TASK INSTRUCTIONS — Copy nothing but the lines below running from the line containing "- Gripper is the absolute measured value" through the line containing "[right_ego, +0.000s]", both end lines included.

DATA EXTRACT —
-*-

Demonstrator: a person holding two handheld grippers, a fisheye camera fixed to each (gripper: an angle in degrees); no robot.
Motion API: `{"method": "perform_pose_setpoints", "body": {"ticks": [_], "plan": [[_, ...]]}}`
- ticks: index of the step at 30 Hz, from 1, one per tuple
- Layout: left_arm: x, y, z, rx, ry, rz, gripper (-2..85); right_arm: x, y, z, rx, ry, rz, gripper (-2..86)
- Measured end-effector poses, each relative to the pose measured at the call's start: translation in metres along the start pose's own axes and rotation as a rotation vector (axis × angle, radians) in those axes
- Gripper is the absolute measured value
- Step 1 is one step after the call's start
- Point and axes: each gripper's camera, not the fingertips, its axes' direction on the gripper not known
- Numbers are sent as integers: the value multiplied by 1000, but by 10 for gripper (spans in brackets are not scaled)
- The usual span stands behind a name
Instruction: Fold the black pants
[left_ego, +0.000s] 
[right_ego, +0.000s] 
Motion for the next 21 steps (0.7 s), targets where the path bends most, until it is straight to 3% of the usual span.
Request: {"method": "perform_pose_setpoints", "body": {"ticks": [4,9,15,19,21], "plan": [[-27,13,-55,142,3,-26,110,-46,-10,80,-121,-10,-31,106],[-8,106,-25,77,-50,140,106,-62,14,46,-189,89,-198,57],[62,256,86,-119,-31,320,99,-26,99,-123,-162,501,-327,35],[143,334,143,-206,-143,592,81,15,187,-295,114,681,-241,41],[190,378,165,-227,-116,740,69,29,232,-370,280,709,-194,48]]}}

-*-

YOUR RESPONSE —
- Gripper is the absolute measured value
- Step 1 is one step after the call's start
- Point and axes: each gripper's camera, not the fingertips, its axes' direction on the gripper not known
- Numbers are sent as integers: the value multiplied by 1000, but by 10 for gripper (spans in brackets are not scaled)
- The usual span stands behind a name
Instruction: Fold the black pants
[left_ego, +0.000s] 
[right_ego, +0.000s] 

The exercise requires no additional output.